_Problem description_
When you reach the line in the listing below that contains "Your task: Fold", begin returning lines exactly as written, and stop after the line that contains "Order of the". Return no other lines.

_Records for processing_
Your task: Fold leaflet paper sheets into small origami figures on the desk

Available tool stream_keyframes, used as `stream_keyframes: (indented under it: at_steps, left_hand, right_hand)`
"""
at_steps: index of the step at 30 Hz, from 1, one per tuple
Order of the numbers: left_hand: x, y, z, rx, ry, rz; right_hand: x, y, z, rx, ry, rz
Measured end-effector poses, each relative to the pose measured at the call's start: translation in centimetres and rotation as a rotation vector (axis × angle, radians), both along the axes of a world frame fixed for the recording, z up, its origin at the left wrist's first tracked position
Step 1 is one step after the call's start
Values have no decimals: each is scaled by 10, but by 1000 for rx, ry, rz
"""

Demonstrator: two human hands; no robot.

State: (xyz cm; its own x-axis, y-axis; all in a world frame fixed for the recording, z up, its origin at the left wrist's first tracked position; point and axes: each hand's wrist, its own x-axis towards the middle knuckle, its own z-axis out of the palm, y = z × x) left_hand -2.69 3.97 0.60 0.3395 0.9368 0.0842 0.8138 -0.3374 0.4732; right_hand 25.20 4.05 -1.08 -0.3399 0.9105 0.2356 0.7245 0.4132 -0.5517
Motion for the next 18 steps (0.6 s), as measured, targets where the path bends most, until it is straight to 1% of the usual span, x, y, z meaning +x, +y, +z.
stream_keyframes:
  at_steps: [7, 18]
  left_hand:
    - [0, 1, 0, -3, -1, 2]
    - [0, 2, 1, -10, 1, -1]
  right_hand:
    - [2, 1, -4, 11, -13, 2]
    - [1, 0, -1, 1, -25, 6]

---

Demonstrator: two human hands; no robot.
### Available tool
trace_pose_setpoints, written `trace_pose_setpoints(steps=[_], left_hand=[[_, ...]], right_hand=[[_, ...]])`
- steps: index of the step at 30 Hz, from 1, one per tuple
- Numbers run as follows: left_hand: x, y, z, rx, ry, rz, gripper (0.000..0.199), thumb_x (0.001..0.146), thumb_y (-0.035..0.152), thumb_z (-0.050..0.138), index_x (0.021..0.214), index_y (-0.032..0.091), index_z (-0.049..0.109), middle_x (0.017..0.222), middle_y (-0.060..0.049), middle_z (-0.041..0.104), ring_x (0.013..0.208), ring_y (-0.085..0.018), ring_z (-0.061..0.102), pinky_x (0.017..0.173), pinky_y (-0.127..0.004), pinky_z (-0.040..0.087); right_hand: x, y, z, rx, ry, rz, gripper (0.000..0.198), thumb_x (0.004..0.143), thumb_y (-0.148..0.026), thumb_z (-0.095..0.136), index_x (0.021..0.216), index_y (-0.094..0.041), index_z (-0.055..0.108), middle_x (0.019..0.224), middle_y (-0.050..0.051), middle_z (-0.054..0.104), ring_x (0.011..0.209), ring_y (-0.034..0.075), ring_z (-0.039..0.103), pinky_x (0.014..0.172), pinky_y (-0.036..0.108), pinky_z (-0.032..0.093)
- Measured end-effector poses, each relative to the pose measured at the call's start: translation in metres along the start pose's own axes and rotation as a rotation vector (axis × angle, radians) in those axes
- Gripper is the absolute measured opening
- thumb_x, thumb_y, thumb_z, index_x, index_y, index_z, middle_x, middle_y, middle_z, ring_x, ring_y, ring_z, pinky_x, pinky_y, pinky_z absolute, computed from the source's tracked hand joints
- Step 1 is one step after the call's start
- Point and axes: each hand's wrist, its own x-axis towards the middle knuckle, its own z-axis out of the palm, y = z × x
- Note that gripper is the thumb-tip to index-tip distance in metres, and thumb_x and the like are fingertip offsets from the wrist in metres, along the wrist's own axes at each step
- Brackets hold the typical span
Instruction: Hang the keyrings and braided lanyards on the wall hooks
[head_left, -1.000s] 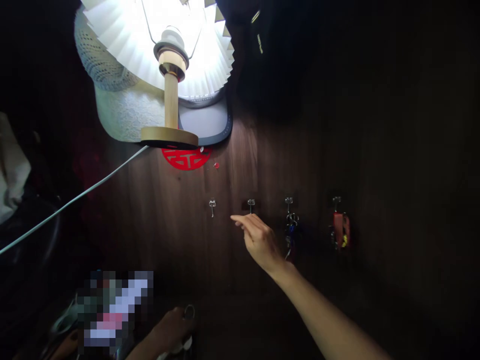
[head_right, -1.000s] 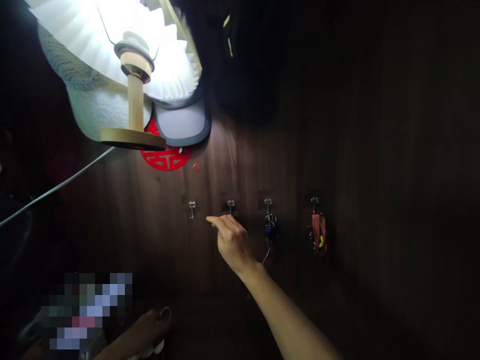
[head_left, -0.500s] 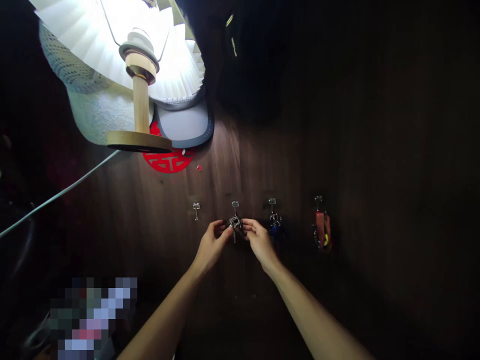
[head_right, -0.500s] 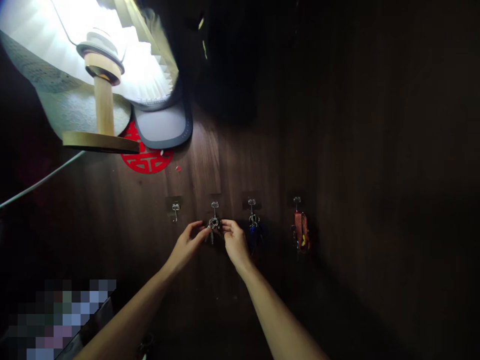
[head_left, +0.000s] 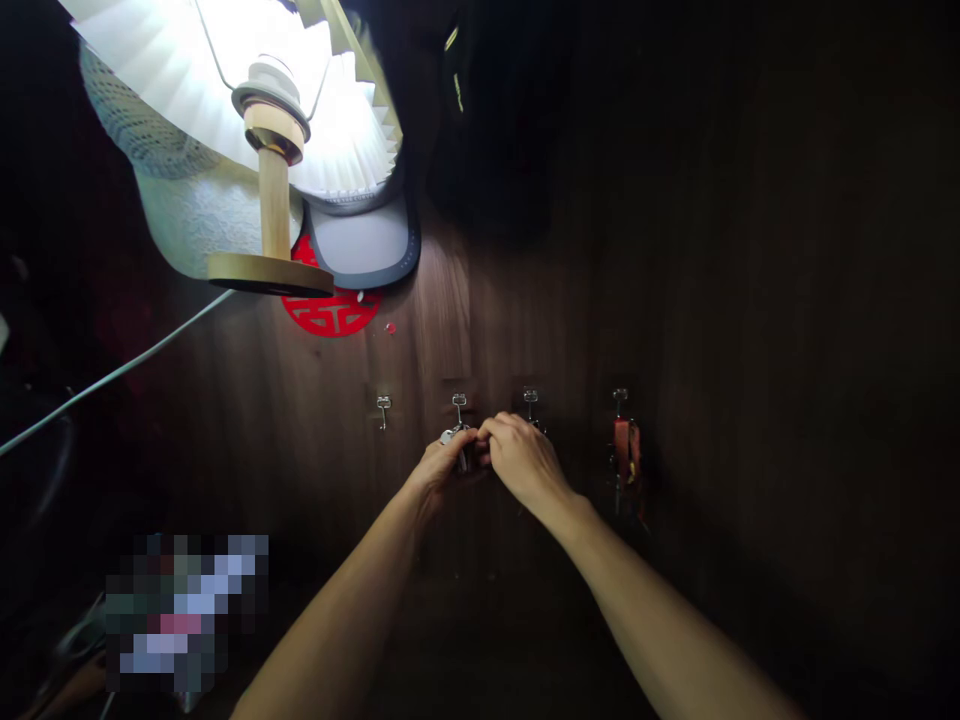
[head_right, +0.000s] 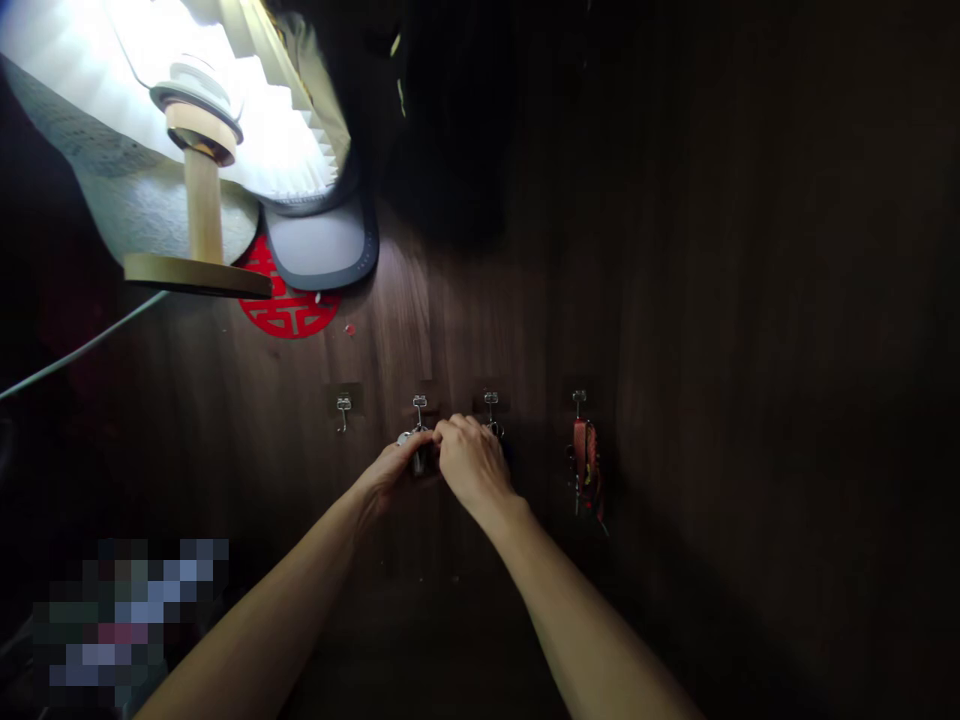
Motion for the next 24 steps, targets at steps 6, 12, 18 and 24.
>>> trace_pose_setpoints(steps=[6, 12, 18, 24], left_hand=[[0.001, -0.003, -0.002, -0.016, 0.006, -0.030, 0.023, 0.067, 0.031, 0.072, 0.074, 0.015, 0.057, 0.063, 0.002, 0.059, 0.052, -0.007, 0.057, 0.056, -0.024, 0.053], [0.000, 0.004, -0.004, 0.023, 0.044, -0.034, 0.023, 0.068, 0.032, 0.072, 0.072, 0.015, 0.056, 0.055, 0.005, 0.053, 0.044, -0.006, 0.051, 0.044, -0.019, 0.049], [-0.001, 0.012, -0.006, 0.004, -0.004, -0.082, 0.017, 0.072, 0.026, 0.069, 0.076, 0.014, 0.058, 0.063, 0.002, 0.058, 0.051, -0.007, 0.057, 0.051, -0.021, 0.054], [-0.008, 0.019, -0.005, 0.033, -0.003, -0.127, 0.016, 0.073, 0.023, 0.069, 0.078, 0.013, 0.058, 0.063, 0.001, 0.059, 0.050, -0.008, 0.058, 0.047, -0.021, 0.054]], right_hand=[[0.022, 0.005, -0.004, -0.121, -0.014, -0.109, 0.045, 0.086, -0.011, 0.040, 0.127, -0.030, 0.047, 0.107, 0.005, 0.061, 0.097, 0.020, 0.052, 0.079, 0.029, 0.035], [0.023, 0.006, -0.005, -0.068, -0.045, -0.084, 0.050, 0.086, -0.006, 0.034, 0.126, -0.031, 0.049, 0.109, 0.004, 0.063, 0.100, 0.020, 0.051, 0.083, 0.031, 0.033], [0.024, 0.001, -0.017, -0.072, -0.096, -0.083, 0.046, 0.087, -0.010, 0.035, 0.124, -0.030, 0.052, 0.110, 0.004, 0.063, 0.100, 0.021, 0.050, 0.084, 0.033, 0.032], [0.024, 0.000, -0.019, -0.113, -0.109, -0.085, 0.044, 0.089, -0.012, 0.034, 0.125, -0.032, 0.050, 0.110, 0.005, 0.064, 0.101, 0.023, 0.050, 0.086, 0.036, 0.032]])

_Output_
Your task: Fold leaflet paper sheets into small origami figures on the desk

Available tool stream_keyframes, used as `stream_keyframes: (indented under it: at_steps, left_hand, right_hand)`
"""
at_steps: index of the step at 30 Hz, from 1, one per tuple
Order of the numbers: left_hand: x, y, z, rx, ry, rz; right_hand: x, y, z, rx, ry, rz

This output is complete, so the exercise is closed.